Saved entries:
== == ==
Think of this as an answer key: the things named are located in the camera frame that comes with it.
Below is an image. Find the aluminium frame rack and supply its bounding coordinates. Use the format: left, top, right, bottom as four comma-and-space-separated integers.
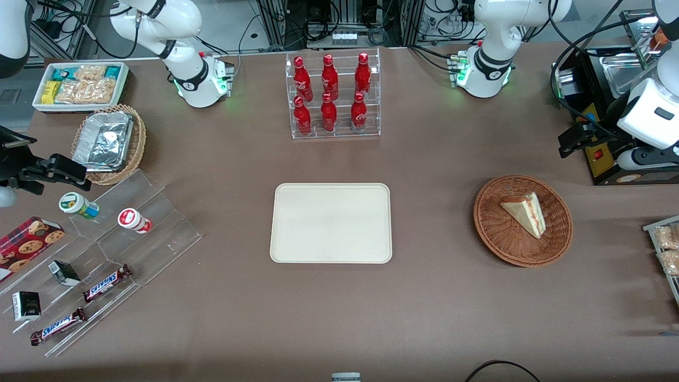
257, 0, 425, 49

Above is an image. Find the aluminium foil tray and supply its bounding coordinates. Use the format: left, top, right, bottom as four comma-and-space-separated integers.
72, 111, 134, 173

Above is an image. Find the yellow snack packet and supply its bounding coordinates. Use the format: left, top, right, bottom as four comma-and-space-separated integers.
41, 80, 62, 105

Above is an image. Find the Snickers chocolate bar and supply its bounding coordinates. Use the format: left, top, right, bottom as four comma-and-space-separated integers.
30, 307, 88, 346
82, 264, 133, 303

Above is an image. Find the clear acrylic bottle rack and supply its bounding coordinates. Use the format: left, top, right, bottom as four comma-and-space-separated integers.
285, 48, 381, 140

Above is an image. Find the red lid yogurt cup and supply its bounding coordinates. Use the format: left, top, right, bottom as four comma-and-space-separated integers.
117, 208, 153, 235

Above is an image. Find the brown wicker basket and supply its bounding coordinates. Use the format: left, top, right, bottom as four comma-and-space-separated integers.
473, 175, 574, 267

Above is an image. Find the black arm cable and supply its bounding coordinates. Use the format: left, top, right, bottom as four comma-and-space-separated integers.
549, 0, 645, 128

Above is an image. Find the white plastic snack bin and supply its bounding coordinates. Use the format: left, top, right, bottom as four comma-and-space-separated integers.
32, 62, 130, 114

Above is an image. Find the light wicker basket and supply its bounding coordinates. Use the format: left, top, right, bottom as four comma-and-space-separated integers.
71, 104, 147, 186

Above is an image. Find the small black carton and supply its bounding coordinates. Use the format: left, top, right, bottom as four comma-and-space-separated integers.
12, 291, 42, 322
48, 260, 81, 287

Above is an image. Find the triangular sandwich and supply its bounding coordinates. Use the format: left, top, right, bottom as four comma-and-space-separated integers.
500, 192, 546, 239

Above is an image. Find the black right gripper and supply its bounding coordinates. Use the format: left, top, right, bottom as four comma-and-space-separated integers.
0, 125, 92, 195

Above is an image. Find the red cola bottle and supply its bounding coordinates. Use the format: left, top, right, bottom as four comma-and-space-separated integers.
355, 52, 371, 97
321, 93, 338, 133
293, 56, 312, 102
321, 54, 339, 101
351, 91, 368, 132
293, 96, 312, 136

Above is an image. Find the black countertop appliance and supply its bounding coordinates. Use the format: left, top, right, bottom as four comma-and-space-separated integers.
552, 11, 679, 186

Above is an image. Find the beige plastic tray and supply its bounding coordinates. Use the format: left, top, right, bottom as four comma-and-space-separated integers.
269, 183, 393, 264

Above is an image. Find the red tartan cookie box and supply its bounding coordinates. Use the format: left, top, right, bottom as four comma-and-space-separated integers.
0, 216, 66, 283

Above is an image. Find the clear acrylic stepped shelf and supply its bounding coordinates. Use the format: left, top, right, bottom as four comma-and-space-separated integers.
0, 169, 203, 358

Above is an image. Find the green lid yogurt cup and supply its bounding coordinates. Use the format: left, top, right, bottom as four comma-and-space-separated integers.
58, 192, 100, 220

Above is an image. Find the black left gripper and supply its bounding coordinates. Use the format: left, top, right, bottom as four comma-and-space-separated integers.
558, 123, 632, 159

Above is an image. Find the black floor cable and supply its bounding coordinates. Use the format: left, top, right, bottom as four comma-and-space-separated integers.
465, 360, 542, 382

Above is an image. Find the metal snack tray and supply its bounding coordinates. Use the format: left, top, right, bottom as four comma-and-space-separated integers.
643, 215, 679, 307

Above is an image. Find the clear bag of crackers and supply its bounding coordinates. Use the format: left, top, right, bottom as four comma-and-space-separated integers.
74, 64, 108, 83
55, 79, 117, 105
658, 250, 679, 276
654, 225, 679, 250

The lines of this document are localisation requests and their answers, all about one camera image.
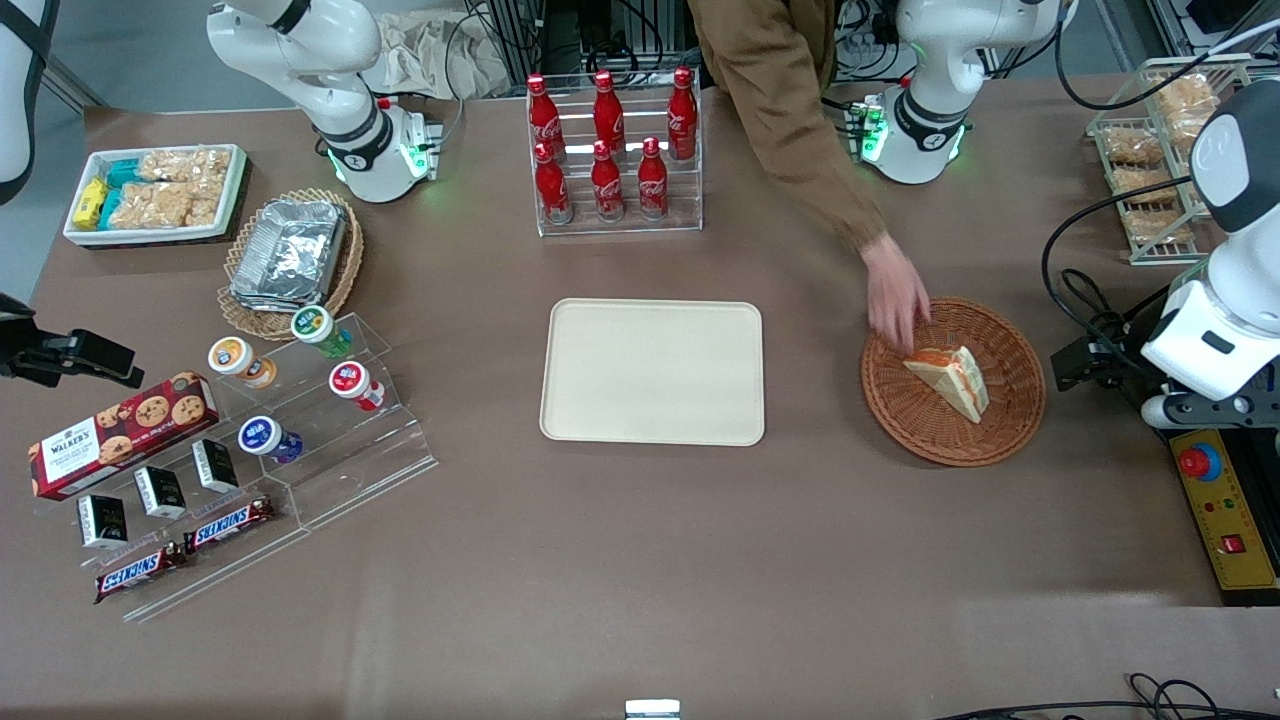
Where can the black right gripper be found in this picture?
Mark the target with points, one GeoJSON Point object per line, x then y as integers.
{"type": "Point", "coordinates": [30, 352]}

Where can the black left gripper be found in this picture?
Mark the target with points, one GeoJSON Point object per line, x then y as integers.
{"type": "Point", "coordinates": [1118, 357]}

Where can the triangular sandwich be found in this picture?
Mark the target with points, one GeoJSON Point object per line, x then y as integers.
{"type": "Point", "coordinates": [955, 385]}

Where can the brown sleeved forearm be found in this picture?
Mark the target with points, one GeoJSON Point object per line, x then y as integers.
{"type": "Point", "coordinates": [790, 120]}

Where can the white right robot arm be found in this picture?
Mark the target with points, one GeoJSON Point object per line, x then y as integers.
{"type": "Point", "coordinates": [330, 90]}

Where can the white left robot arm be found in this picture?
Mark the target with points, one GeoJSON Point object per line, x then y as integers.
{"type": "Point", "coordinates": [930, 60]}

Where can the round brown wicker basket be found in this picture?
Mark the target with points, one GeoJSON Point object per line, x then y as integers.
{"type": "Point", "coordinates": [1010, 400]}

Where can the light oval wicker basket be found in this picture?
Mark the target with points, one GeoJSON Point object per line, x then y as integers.
{"type": "Point", "coordinates": [255, 322]}

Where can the cream plastic tray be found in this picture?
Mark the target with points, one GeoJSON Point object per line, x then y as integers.
{"type": "Point", "coordinates": [652, 372]}

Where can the bare human hand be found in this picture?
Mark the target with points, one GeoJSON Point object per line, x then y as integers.
{"type": "Point", "coordinates": [895, 295]}

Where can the red tartan cookie box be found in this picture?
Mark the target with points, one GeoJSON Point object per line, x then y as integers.
{"type": "Point", "coordinates": [90, 450]}

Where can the orange lid gum jar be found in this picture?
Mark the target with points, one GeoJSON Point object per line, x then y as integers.
{"type": "Point", "coordinates": [232, 357]}

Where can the yellow snack pack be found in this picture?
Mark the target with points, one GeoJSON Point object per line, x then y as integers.
{"type": "Point", "coordinates": [90, 203]}

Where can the small black white box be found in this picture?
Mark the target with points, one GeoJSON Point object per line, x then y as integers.
{"type": "Point", "coordinates": [215, 465]}
{"type": "Point", "coordinates": [160, 490]}
{"type": "Point", "coordinates": [102, 520]}

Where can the clear cracker snack bag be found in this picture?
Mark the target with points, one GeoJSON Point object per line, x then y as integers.
{"type": "Point", "coordinates": [1132, 147]}
{"type": "Point", "coordinates": [1185, 105]}
{"type": "Point", "coordinates": [1145, 187]}
{"type": "Point", "coordinates": [1158, 226]}

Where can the clear rice cracker bag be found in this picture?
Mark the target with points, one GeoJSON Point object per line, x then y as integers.
{"type": "Point", "coordinates": [160, 205]}
{"type": "Point", "coordinates": [185, 165]}

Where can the silver foil pouch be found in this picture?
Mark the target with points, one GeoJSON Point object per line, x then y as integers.
{"type": "Point", "coordinates": [295, 250]}
{"type": "Point", "coordinates": [262, 303]}

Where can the blue snack pack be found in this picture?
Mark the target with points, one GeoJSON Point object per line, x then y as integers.
{"type": "Point", "coordinates": [122, 174]}

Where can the purple lid gum jar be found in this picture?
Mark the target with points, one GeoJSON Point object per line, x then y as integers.
{"type": "Point", "coordinates": [262, 437]}

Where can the yellow emergency stop box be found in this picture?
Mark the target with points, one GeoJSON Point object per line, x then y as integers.
{"type": "Point", "coordinates": [1225, 520]}

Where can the white rectangular bin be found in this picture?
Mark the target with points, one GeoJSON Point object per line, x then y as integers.
{"type": "Point", "coordinates": [235, 200]}

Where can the brown Snickers bar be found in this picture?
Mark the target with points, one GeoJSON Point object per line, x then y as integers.
{"type": "Point", "coordinates": [230, 524]}
{"type": "Point", "coordinates": [140, 573]}

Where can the green lid gum jar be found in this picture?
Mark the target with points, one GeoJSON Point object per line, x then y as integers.
{"type": "Point", "coordinates": [315, 325]}

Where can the red lid gum jar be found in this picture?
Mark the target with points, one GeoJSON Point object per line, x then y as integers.
{"type": "Point", "coordinates": [350, 380]}

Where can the clear acrylic stepped stand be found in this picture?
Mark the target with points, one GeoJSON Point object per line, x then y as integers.
{"type": "Point", "coordinates": [350, 470]}

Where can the clear acrylic bottle rack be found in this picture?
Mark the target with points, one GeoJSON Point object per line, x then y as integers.
{"type": "Point", "coordinates": [690, 200]}

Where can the crumpled beige cloth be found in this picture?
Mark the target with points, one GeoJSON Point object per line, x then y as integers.
{"type": "Point", "coordinates": [440, 55]}

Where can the red cola bottle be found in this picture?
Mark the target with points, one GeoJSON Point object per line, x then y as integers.
{"type": "Point", "coordinates": [652, 185]}
{"type": "Point", "coordinates": [682, 115]}
{"type": "Point", "coordinates": [607, 185]}
{"type": "Point", "coordinates": [545, 115]}
{"type": "Point", "coordinates": [552, 190]}
{"type": "Point", "coordinates": [608, 110]}
== == ==
TASK PROMPT: Find the string "camera" in the data. Report each line it appears in.

RESPONSE AREA:
Think of this as an answer key: the things named are located in the camera frame that comes with it.
The lines of this document are localisation requests and their answers, all about one camera image.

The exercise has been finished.